The locked_instances variable should keep track of the variables locked by a single user, over a single connection to a single instance of the consumer.

Does it make sense the way I implemented it, or would this be affected by the issue you described? I thought a single user would only send message to a single process/consumer instance over the course of a connection.

I’m not sure. I can’t find anything in channels, daphne or uvicorn’s docs that would suggest that’s actually true. It feels like it should be, but I can’t say with any level of certainty.

It depends upon how the client was written and whether or not it opens up multiple sockets.

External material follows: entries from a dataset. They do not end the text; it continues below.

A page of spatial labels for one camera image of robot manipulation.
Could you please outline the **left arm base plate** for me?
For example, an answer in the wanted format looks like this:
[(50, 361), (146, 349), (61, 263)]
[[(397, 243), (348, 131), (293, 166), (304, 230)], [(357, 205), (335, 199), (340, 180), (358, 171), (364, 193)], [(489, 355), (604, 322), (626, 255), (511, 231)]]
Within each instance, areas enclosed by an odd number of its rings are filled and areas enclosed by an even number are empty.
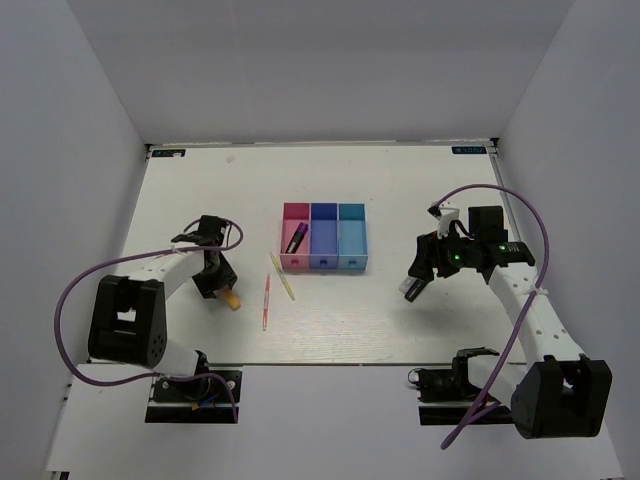
[(161, 378), (152, 383), (146, 408), (147, 424), (234, 424), (239, 412), (242, 376), (240, 369), (215, 369), (226, 386), (216, 379), (189, 383)]

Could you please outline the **yellow orange highlighter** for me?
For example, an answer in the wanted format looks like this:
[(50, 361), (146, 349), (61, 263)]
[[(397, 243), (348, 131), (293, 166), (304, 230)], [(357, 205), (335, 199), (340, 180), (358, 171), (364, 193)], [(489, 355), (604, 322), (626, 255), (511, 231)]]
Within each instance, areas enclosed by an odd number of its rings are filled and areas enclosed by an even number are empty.
[(220, 290), (219, 294), (232, 311), (237, 311), (241, 308), (239, 297), (230, 288)]

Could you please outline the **grey orange highlighter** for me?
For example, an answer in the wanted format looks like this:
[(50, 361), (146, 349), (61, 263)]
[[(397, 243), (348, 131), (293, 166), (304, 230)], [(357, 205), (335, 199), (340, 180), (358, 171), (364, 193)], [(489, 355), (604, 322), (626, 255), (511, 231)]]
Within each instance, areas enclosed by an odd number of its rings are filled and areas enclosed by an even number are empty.
[(416, 278), (411, 277), (411, 276), (407, 276), (400, 284), (399, 286), (399, 291), (403, 294), (406, 295), (412, 288), (413, 284), (415, 283)]

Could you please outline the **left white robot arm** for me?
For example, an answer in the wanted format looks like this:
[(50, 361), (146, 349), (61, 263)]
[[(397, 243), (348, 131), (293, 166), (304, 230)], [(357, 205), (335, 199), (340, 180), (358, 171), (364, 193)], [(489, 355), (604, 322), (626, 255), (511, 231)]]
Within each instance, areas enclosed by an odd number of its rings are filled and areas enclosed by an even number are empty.
[(166, 303), (183, 284), (192, 282), (203, 299), (224, 297), (239, 306), (232, 294), (237, 276), (218, 247), (225, 234), (180, 234), (176, 244), (193, 243), (200, 249), (159, 255), (128, 276), (107, 275), (98, 285), (88, 338), (91, 357), (137, 365), (177, 377), (177, 387), (188, 398), (199, 399), (211, 387), (204, 354), (171, 340)]

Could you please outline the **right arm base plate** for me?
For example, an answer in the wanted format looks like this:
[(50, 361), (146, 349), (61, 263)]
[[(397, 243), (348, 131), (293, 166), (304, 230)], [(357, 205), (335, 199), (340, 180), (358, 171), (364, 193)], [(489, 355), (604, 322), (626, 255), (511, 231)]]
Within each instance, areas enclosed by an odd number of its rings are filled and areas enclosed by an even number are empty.
[(407, 383), (417, 392), (421, 426), (457, 425), (480, 392), (456, 386), (451, 369), (414, 368)]

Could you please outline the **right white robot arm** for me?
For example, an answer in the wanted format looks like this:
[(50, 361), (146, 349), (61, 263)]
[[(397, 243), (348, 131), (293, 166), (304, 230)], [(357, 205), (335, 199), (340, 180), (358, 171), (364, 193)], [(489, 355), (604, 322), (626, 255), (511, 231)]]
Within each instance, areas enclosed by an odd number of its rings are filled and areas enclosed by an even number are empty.
[(415, 301), (437, 278), (476, 271), (517, 328), (526, 363), (510, 365), (488, 347), (461, 349), (449, 374), (424, 369), (409, 374), (422, 401), (476, 399), (481, 410), (498, 404), (526, 439), (597, 436), (612, 372), (605, 361), (590, 359), (567, 332), (536, 284), (539, 272), (529, 248), (509, 240), (502, 208), (469, 208), (467, 226), (450, 202), (428, 211), (438, 227), (417, 238), (415, 259), (400, 287), (404, 298)]

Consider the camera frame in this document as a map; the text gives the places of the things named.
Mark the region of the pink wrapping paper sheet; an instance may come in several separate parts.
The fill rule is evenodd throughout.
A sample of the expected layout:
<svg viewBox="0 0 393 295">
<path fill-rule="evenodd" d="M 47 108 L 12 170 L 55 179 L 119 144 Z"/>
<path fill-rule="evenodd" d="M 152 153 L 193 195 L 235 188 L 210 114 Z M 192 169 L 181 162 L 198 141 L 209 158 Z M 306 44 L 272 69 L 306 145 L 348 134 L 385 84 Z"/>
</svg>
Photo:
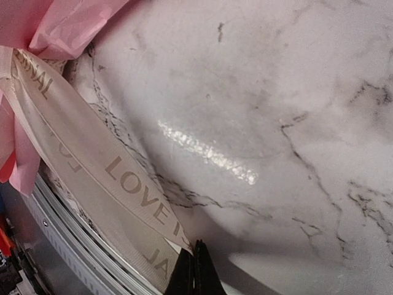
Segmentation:
<svg viewBox="0 0 393 295">
<path fill-rule="evenodd" d="M 1 48 L 72 60 L 126 1 L 1 1 Z M 1 92 L 1 182 L 30 195 L 41 158 Z"/>
</svg>

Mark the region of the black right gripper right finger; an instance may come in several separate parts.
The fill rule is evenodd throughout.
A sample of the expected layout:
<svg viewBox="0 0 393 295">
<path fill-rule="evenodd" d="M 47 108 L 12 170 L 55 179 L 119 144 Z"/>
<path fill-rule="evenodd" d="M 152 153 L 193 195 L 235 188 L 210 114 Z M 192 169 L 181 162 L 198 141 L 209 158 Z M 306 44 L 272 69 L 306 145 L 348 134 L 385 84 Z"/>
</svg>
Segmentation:
<svg viewBox="0 0 393 295">
<path fill-rule="evenodd" d="M 197 240 L 194 249 L 194 294 L 227 295 L 214 267 L 206 244 Z"/>
</svg>

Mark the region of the orange cloth in background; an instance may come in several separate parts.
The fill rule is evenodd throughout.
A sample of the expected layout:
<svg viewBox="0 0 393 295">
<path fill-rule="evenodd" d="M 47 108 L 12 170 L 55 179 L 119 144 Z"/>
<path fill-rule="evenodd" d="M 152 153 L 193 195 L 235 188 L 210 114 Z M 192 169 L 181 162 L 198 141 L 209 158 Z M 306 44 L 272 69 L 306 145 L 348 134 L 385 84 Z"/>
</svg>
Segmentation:
<svg viewBox="0 0 393 295">
<path fill-rule="evenodd" d="M 1 214 L 1 252 L 5 257 L 11 257 L 12 250 L 15 248 L 15 243 L 7 234 L 7 230 L 6 217 Z"/>
</svg>

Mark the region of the aluminium front rail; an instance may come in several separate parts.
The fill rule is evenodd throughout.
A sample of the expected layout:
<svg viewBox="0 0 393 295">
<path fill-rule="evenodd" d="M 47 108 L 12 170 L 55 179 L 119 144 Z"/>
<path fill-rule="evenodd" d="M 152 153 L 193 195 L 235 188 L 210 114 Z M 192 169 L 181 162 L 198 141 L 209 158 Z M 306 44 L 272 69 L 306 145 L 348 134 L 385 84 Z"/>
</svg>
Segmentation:
<svg viewBox="0 0 393 295">
<path fill-rule="evenodd" d="M 23 201 L 50 244 L 92 294 L 159 294 L 41 175 Z"/>
</svg>

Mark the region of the cream printed ribbon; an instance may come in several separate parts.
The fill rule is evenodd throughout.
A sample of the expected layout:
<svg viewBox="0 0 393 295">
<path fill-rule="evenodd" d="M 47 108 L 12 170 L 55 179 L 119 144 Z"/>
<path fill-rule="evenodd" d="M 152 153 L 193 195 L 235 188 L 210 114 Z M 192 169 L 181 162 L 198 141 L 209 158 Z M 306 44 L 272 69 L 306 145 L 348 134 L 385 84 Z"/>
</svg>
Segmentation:
<svg viewBox="0 0 393 295">
<path fill-rule="evenodd" d="M 164 291 L 189 241 L 170 204 L 88 103 L 46 62 L 1 48 L 1 89 L 34 147 L 109 244 Z"/>
</svg>

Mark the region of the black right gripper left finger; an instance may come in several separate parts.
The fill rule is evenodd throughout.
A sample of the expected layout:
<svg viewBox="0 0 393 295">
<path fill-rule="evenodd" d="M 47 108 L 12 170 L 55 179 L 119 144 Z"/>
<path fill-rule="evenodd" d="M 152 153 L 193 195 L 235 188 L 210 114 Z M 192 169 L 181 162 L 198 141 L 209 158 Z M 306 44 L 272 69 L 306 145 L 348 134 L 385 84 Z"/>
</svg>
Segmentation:
<svg viewBox="0 0 393 295">
<path fill-rule="evenodd" d="M 193 256 L 181 249 L 164 295 L 192 295 L 194 286 Z"/>
</svg>

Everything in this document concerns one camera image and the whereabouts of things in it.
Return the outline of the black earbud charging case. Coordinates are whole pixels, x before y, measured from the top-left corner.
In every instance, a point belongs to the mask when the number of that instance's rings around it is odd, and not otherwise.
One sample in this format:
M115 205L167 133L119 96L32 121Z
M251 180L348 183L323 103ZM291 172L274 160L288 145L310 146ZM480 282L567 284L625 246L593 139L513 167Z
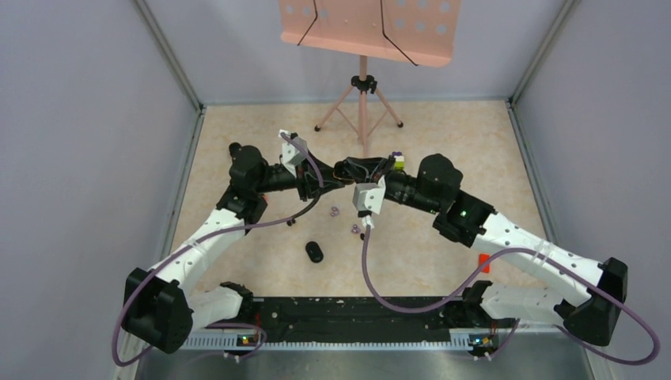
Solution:
M345 161L338 161L334 164L333 177L345 185L354 184L355 178L349 172L349 165Z

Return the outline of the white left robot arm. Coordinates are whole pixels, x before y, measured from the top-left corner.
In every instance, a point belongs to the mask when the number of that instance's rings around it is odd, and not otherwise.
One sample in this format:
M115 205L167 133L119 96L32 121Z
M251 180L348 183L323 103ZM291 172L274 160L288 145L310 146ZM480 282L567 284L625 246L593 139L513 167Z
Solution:
M136 268L126 280L124 304L113 337L122 331L164 353L177 351L191 332L227 320L235 327L248 325L254 307L250 291L224 284L213 291L191 291L208 268L236 241L260 222L267 207L266 194L295 189L299 198L314 204L320 196L350 184L305 148L290 143L284 157L269 164L254 146L234 143L229 186L206 221L170 256L148 270Z

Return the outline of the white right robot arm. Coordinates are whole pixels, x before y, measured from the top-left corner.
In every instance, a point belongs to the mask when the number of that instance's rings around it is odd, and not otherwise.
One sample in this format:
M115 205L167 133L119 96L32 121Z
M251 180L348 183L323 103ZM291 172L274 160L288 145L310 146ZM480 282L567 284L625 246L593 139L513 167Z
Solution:
M504 214L461 190L463 174L442 154L426 156L416 176L394 168L394 158L346 158L335 176L356 185L360 215L378 213L383 200L435 216L433 228L449 241L493 256L543 281L548 289L477 285L464 304L474 326L492 319L521 318L559 324L578 339L610 344L627 295L628 266L615 257L602 262L579 256L521 228Z

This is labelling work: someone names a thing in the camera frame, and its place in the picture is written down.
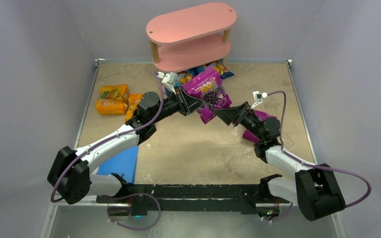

Yes, a single client operating on a single websocket is only going to be handled by a single consumer. But if the connection is interrupted and the socket needs to be re-opened, there is no intrinsic guarantee that it’s going to be reconnected to the same instance on the server. And, if the client is written such that it opens up multiple sockets, each one of those sockets create separate instances of the consumer in any of the running processes.